The Vandals chronology
| The Quickening (1996) | Oi to the World! (1996) | Hitler Bad, Vandals Good (1998) |

Alternative cover
- The cover used for the 2000 re-release and subsequent printings

= Oi to the World! =

Oi to the World! is a Christmas album by the southern California punk rock band the Vandals. It was released in 1996 by their label Kung Fu Records, who also re-released it in 2000 with altered artwork and a bonus track. It was the band's sixth full-length studio album and presented holiday-themed songs written and performed with the tongue-in-cheek humor for which the band is known.

Because Kung Fu Records itself had been formed in 1996 and was at this point still a small label, the original pressing of the album was somewhat limited and it remained relatively obscure for several years (the band's major studio albums at this time were being released by Nitro Records). The Vandals maintained a close friendship with fellow Orange County band No Doubt, who covered the album's title track "Oi to the World" for the Christmas compilation album A Very Special Christmas 3 in 1997. Their version, which was produced by Vandals guitarist Warren Fitzgerald, received mainstream exposure and popularity and spawned a music video. Partly thanks to the exposure brought by association with No Doubt (with whom the Vandals also toured), fan interest in Oi to the World! increased and in 2000 Kung Fu Records, which by now had grown in size, re-released the album with new artwork and a bonus overture, as well as a new intro for the title track.

Because Vandals full-time drummer Josh Freese was involved with other musical projects at the time of the album's recording, a number of fill-in drummers were recruited to play most of the drum tracks on the album: Brooks Wackerman of Infectious Grooves, Suicidal Tendencies and future drummer of Bad Religion, Erik Sandin of NOFX, and Rat Scabies of The Damned.

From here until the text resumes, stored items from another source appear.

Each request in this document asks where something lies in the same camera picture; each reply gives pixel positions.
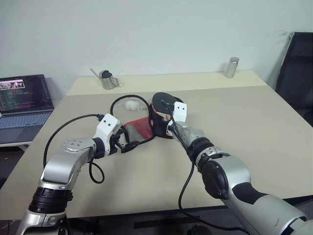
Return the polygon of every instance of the white cotton ball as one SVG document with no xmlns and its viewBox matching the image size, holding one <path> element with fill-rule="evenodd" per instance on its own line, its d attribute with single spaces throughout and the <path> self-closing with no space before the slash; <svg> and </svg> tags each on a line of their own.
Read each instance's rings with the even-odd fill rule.
<svg viewBox="0 0 313 235">
<path fill-rule="evenodd" d="M 139 103 L 137 101 L 128 100 L 125 102 L 125 109 L 126 110 L 137 111 L 138 107 L 139 107 Z"/>
</svg>

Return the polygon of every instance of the laptop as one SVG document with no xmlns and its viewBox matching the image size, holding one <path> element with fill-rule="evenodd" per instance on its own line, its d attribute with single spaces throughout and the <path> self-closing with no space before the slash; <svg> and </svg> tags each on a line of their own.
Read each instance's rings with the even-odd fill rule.
<svg viewBox="0 0 313 235">
<path fill-rule="evenodd" d="M 0 144 L 33 141 L 53 110 L 43 74 L 0 78 Z"/>
</svg>

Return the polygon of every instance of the laptop screen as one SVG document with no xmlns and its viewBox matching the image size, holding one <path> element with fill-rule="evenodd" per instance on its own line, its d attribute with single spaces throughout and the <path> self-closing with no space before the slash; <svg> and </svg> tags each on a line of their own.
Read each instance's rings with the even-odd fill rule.
<svg viewBox="0 0 313 235">
<path fill-rule="evenodd" d="M 0 110 L 2 114 L 53 110 L 45 76 L 0 78 Z"/>
</svg>

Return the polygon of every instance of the white wall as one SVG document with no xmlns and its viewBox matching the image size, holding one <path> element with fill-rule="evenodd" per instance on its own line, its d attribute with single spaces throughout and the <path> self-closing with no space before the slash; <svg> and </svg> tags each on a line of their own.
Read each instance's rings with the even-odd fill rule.
<svg viewBox="0 0 313 235">
<path fill-rule="evenodd" d="M 0 0 L 0 77 L 43 73 L 54 99 L 78 76 L 223 71 L 268 84 L 312 0 Z"/>
</svg>

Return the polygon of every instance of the laptop keyboard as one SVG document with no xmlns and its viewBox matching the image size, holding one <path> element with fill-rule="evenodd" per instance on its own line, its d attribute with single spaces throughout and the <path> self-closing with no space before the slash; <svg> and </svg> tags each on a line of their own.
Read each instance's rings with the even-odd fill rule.
<svg viewBox="0 0 313 235">
<path fill-rule="evenodd" d="M 0 129 L 44 125 L 50 113 L 0 118 Z"/>
</svg>

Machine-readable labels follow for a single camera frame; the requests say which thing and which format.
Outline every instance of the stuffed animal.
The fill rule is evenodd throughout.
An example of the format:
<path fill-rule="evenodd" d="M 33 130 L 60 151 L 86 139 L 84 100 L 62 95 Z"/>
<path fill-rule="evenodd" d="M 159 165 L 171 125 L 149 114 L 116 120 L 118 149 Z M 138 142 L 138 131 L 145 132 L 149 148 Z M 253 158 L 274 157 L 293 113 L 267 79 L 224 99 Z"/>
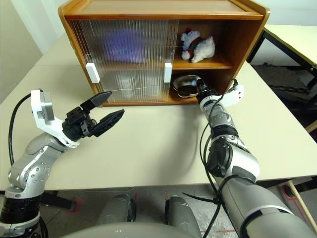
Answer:
<path fill-rule="evenodd" d="M 191 59 L 192 63 L 197 63 L 205 58 L 211 58 L 214 55 L 214 42 L 212 36 L 203 39 L 199 31 L 192 31 L 190 28 L 182 34 L 183 41 L 183 60 Z"/>

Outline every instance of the white table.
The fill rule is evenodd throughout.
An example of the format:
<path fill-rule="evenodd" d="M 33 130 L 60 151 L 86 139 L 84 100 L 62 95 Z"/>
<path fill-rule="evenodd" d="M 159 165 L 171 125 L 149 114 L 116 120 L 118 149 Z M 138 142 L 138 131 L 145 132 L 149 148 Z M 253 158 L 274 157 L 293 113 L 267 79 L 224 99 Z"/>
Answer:
<path fill-rule="evenodd" d="M 228 111 L 240 137 L 260 163 L 259 179 L 315 175 L 317 146 L 305 129 L 248 63 L 241 68 L 237 80 L 245 85 L 245 98 Z M 8 184 L 7 131 L 12 110 L 20 98 L 37 88 L 51 92 L 54 113 L 60 119 L 93 95 L 65 36 L 0 106 L 1 190 Z M 79 147 L 69 149 L 56 161 L 46 189 L 208 182 L 198 150 L 207 120 L 198 105 L 104 107 L 92 110 L 91 115 L 99 121 L 121 108 L 125 114 L 112 129 L 99 138 L 82 139 Z M 40 133 L 28 100 L 15 119 L 16 160 Z"/>

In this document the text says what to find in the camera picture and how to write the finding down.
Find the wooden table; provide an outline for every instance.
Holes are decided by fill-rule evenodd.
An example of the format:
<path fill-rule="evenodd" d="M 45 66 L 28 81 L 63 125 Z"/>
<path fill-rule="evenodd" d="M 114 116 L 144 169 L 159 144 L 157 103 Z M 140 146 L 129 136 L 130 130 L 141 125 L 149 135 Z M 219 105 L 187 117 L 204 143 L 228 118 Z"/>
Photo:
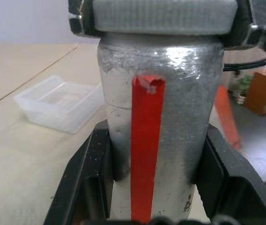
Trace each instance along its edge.
<path fill-rule="evenodd" d="M 75 135 L 29 123 L 13 96 L 51 75 L 100 82 L 96 45 L 0 44 L 0 225 L 43 224 L 69 159 L 106 118 L 101 108 Z M 207 222 L 197 190 L 192 204 L 189 218 Z"/>

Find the red tape strip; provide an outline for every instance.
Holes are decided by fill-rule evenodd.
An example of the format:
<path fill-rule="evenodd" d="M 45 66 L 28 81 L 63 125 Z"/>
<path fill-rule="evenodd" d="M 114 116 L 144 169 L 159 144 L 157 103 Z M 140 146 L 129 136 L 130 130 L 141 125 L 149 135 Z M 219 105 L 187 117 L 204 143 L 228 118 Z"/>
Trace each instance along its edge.
<path fill-rule="evenodd" d="M 151 219 L 165 80 L 133 78 L 131 128 L 131 220 Z"/>

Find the black cable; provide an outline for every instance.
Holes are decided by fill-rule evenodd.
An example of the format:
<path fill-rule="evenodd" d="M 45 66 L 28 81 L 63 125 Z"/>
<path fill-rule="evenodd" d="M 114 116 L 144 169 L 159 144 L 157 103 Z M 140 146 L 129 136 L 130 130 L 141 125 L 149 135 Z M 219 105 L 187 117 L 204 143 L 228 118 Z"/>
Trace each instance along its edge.
<path fill-rule="evenodd" d="M 253 69 L 253 68 L 258 68 L 258 67 L 263 67 L 263 66 L 266 66 L 266 61 L 252 63 L 252 64 L 238 66 L 238 67 L 224 67 L 223 71 L 238 71 L 238 70 Z"/>
<path fill-rule="evenodd" d="M 246 65 L 250 65 L 253 63 L 260 63 L 260 62 L 265 62 L 266 58 L 262 59 L 262 60 L 258 60 L 258 61 L 254 61 L 254 62 L 245 62 L 245 63 L 225 63 L 225 67 L 238 67 L 238 66 L 246 66 Z"/>

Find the plastic container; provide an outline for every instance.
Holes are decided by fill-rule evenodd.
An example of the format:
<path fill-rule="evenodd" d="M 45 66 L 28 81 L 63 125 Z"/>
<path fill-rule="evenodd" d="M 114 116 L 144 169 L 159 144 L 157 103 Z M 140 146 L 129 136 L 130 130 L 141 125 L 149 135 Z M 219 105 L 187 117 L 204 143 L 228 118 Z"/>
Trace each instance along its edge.
<path fill-rule="evenodd" d="M 75 134 L 104 104 L 102 85 L 64 82 L 59 76 L 32 86 L 14 97 L 29 121 Z"/>

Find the metal cylinder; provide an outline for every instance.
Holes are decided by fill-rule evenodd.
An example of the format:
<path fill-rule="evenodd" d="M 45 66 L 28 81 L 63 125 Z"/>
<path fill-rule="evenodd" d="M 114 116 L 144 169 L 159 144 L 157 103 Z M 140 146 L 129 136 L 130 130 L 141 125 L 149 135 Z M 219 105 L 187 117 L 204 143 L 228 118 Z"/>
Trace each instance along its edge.
<path fill-rule="evenodd" d="M 130 219 L 132 78 L 166 80 L 152 216 L 190 213 L 194 179 L 222 74 L 223 47 L 212 36 L 108 33 L 98 46 L 115 182 L 112 211 Z"/>

Freese did play on three of the album's tracks, and both his brother Jason Freese and father Stan Freese also appeared playing horns. The original release was dedicated to the memory of Pat Brown, a friend of the band during their formative years and subject of their 1982 song "The Legend of Pat Brown". He had died in 1996.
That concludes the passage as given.